Exercise brief: Give the data again exactly, stopping after the "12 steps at" line.

(Items from a data source)
[Start of section]

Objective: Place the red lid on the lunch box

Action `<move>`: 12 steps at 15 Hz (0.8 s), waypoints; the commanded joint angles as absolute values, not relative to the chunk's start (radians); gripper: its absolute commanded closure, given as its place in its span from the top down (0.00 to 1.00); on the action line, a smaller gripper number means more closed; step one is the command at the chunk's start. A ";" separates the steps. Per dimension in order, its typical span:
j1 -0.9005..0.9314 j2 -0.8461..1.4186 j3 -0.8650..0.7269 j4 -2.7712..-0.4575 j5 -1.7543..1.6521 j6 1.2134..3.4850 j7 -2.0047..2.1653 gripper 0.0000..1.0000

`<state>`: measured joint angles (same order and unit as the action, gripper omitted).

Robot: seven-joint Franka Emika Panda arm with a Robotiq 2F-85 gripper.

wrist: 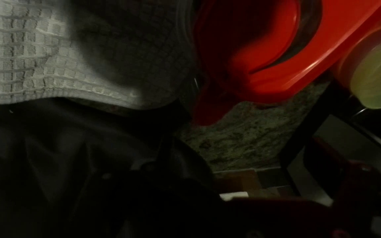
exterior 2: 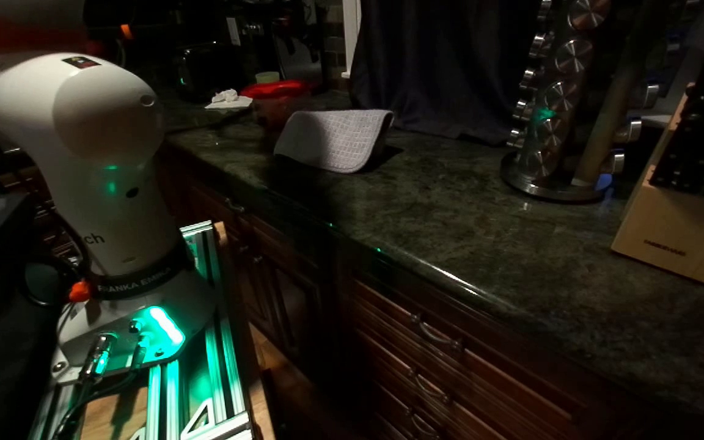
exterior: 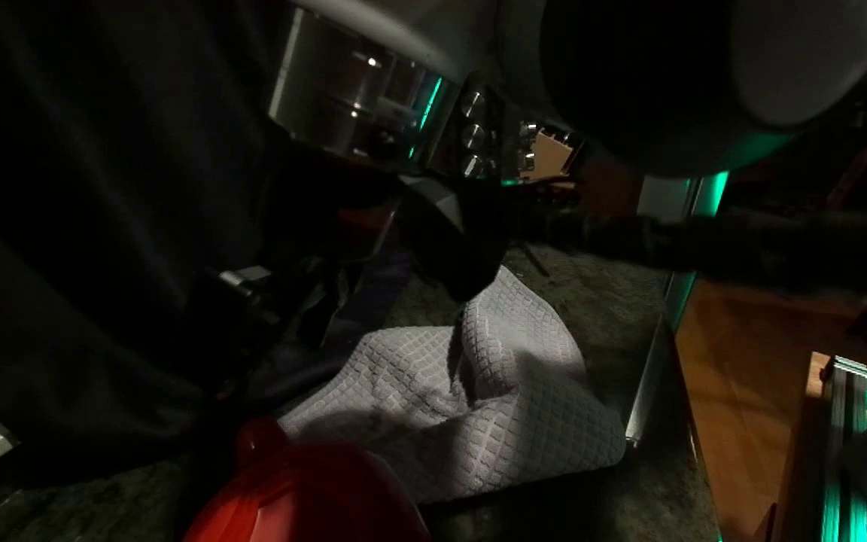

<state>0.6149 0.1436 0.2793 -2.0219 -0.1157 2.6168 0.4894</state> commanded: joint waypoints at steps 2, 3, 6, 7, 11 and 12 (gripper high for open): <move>0.526 0.017 0.365 -2.128 0.065 2.619 0.144 1.00; 0.511 0.001 0.374 -2.146 0.098 2.635 0.069 1.00; 0.476 -0.058 0.384 -2.190 0.186 2.612 -0.157 1.00; 0.477 -0.074 0.388 -2.191 0.235 2.593 -0.232 1.00; 0.465 -0.220 0.332 -2.241 0.414 2.424 -0.496 1.00; 0.467 -0.250 0.309 -2.247 0.462 2.367 -0.538 1.00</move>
<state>0.4825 -0.1040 0.3532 -2.1741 0.3432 2.5113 -0.3998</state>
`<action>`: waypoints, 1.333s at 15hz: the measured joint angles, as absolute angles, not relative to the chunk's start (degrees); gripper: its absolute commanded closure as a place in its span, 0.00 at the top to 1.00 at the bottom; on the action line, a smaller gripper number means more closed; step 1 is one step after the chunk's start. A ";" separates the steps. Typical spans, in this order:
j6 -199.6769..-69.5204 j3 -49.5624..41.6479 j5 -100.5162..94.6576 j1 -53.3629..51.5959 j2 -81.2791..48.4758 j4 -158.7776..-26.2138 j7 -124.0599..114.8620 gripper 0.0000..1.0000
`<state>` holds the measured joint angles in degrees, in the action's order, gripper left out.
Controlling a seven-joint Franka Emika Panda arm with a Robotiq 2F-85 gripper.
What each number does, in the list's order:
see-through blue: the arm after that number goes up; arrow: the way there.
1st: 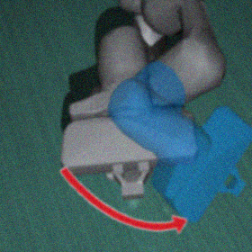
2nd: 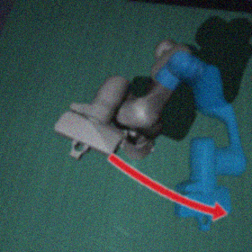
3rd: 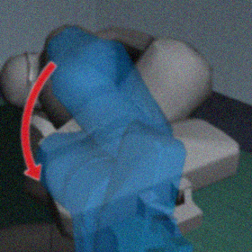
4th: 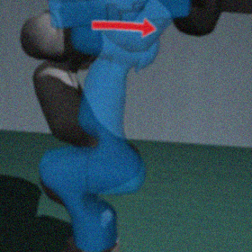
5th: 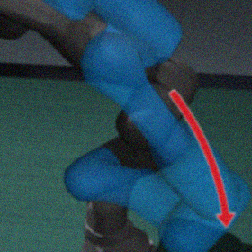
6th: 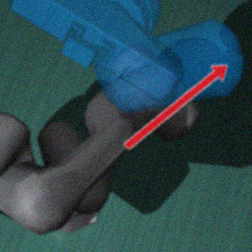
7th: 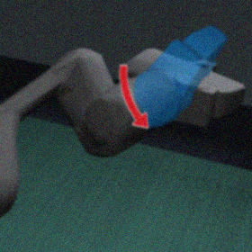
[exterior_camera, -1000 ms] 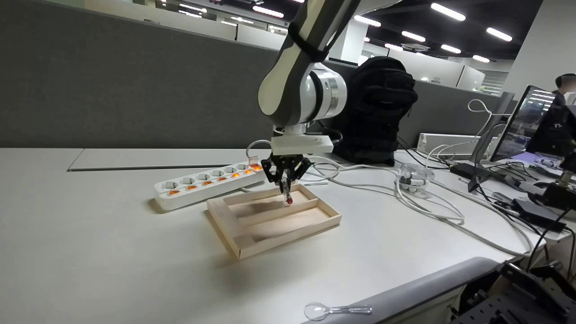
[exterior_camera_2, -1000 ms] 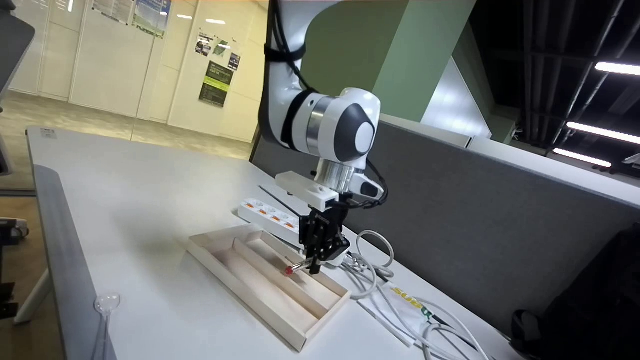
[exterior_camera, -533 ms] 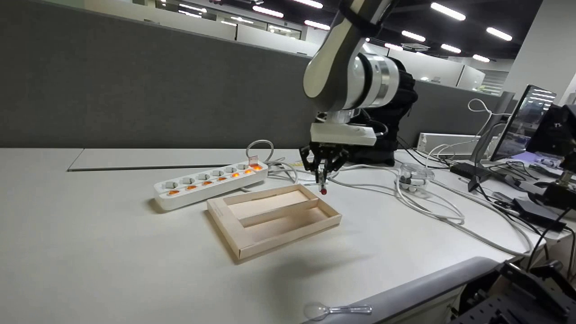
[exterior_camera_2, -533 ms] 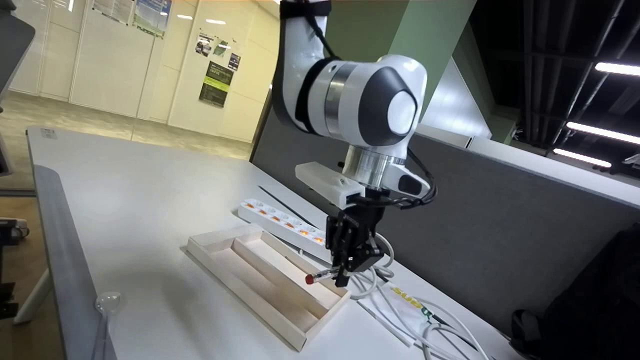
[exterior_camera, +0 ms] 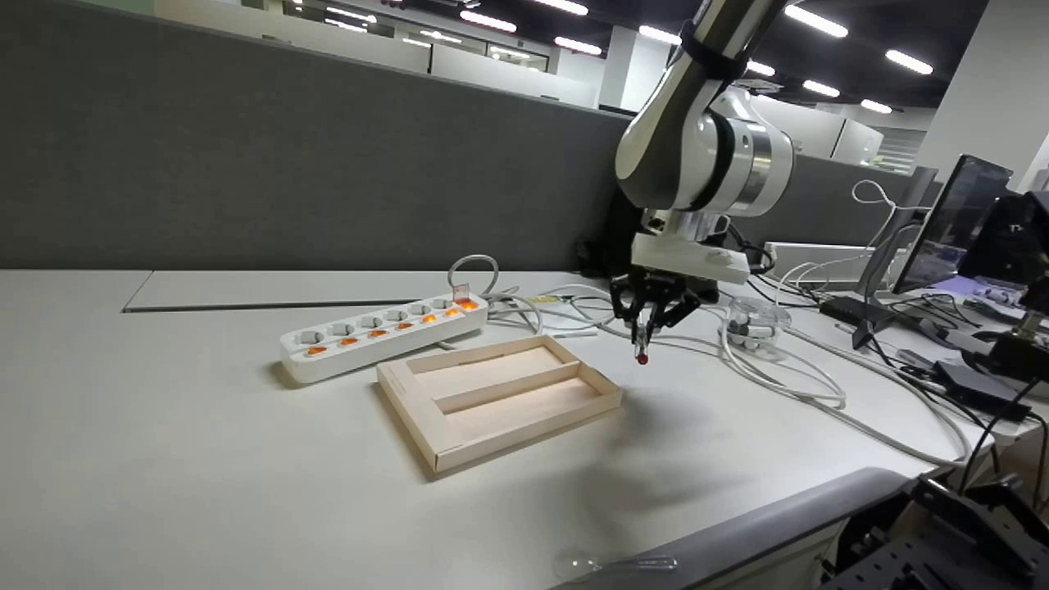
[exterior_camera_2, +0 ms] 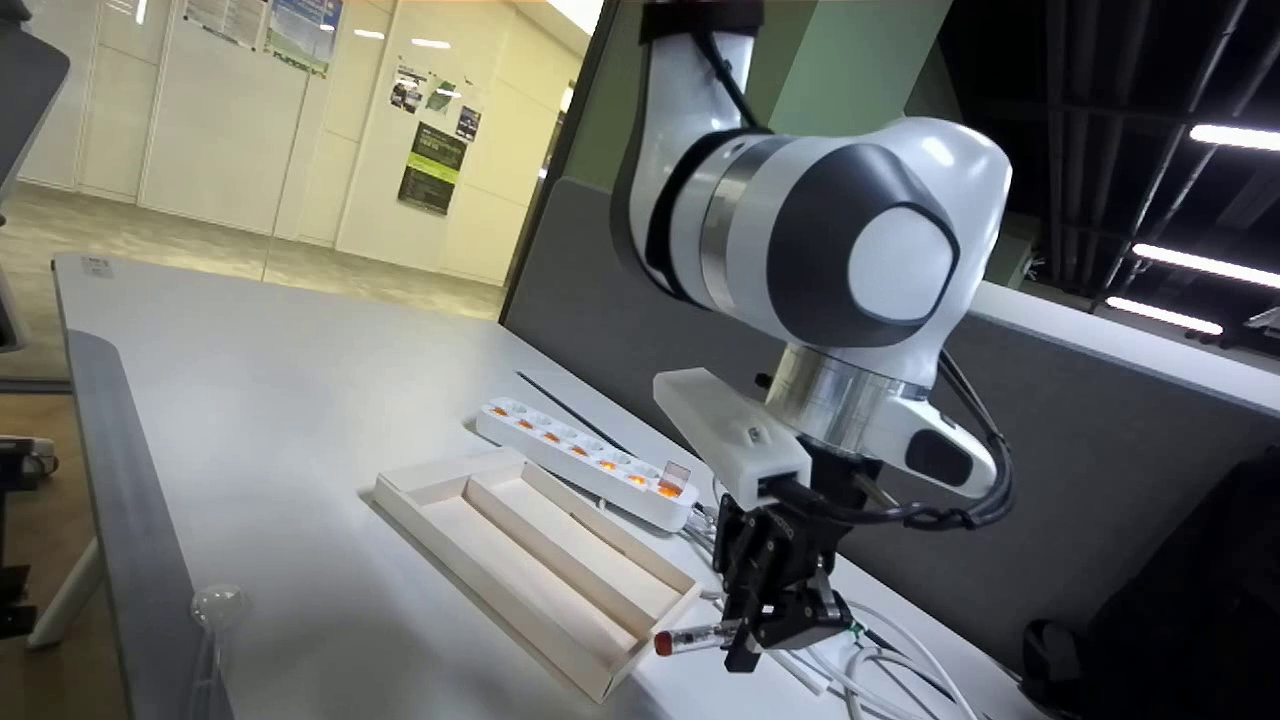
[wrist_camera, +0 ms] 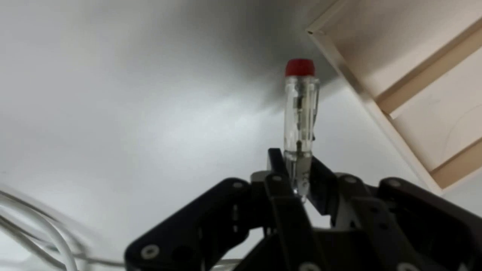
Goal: Remove the screwdriver from the tray and put it on the table
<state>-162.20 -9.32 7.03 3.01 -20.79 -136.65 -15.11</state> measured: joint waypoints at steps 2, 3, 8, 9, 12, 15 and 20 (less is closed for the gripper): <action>-162.36 -7.97 9.45 5.43 -21.82 -136.23 -12.66 0.07; -162.36 -7.32 10.46 6.39 -22.50 -135.85 -11.73 0.07; -161.90 -3.98 13.79 10.04 -27.61 -131.79 -8.23 0.53; -161.42 -3.44 14.14 10.61 -28.81 -130.53 -7.80 0.58; -159.46 -2.45 14.61 11.73 -32.07 -126.66 -7.05 0.76; -157.89 -2.05 14.61 11.88 -33.85 -123.99 -6.58 0.93; -156.29 -1.93 14.52 9.78 -33.34 -123.14 -6.66 1.00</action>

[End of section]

Task output:
Objective: Place the red lid on the lunch box

Action `<move>`: 12 steps at 15 Hz (0.8 s), waypoints; the commanded joint angles as absolute values, not relative to the chunk's start (radians); gripper: its absolute commanded closure, given as its place in its span from the top down (0.00 to 1.00); on the action line, a smaller gripper number means more closed; step one is the command at the chunk's start. A ";" separates the steps. Per dimension in order, its typical span:

This response contains the complete answer.